Drilling and reservoir parameters, missing sections of well logs, and optimized production strategies typically are predicted through analysis of a few neighboring wells. Machine learning, however, has not yet been fully exploited to analyze thousands of wells and hundreds of reservoirs together to gain strategic and site-specific inferences.

To address this, MLP models were applied to well logs from 5,217 wells in the Gulf of Mexico to discover untapped reserves. Using up to 10 geophysical, geochemical, and lithologic logs as inputs, predictions were made of the probability of pay (Pr(pay)) for more than 35 million 1-ft intervals in these wells. Hundreds of bypassed oil and gas accumulation candidates were discovered and subsequently filtered using engineering and economic criteria.

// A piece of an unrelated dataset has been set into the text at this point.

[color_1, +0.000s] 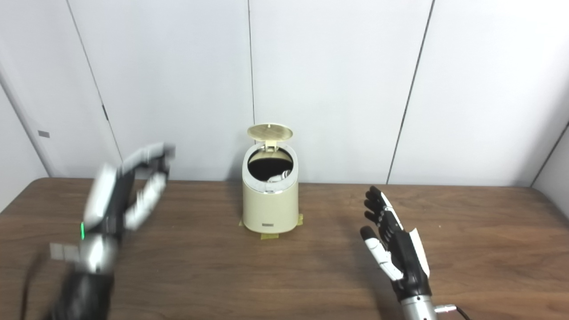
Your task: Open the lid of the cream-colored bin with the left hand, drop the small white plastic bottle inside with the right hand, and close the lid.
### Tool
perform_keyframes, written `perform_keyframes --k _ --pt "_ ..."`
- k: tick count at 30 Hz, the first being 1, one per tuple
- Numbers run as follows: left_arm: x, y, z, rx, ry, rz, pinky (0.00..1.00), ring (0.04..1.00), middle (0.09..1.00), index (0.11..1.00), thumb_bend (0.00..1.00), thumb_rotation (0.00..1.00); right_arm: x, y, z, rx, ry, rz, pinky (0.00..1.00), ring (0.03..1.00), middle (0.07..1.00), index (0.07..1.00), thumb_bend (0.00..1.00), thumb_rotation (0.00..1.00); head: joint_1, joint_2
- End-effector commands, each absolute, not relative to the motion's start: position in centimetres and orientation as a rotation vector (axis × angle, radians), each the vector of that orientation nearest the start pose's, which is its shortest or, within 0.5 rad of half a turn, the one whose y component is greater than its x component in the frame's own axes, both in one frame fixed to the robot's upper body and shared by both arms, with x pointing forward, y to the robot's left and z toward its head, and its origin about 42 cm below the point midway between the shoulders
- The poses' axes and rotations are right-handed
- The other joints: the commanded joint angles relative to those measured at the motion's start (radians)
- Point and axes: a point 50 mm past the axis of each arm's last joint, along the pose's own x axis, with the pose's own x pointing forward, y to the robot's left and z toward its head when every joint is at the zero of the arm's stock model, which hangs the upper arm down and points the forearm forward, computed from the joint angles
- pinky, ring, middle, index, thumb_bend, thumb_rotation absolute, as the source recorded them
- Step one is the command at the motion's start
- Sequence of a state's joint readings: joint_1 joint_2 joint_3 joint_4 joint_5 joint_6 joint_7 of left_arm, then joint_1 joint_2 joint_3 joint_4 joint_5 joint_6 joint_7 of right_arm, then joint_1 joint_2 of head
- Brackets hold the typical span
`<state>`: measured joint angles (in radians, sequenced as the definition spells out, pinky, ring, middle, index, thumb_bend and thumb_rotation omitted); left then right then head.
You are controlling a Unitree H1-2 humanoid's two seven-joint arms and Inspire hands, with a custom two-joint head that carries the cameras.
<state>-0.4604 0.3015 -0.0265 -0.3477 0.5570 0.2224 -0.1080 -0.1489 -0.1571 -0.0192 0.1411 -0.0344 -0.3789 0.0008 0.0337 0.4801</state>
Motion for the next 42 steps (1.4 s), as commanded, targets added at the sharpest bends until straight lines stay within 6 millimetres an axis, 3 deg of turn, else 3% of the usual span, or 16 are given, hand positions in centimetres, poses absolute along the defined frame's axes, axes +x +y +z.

This approach does not replace analysis by petrophysicists and geologists but screens massive data volumes automatically, objectively, and quickly. The MLP predictions rank prospects and prioritize expert analysis. Once put in an engineering and economic context, this technology sets benchmarks for broad portfolios of opportunities.

MLP application

The wells used in the study were drilled since 2002. Of them, 2,664 produced oil and gas from 4,534 completed intervals (i.e., pays). The remaining 98% of the penetrated rock has been unproductive to date. Inputs came from up to 10 well log curves for each well. Experiments with different combinations of logs led to three classes of MLPs. Class 1 contained only three curves: measured depth (MD), deep resistivity, and gamma ray. Class 2 added two more: neutron density and bulk density. Class 3 had all 10 logs, bringing in methane, ethane, propane, and both percent sand and percent shale from mud logs. In addition to the logs, every 1-ft observation had a pay designation. If the interval falls within a completion, it is assigned a value of 1 (pay observation), otherwise it is assigned a value of 0 (dry observation).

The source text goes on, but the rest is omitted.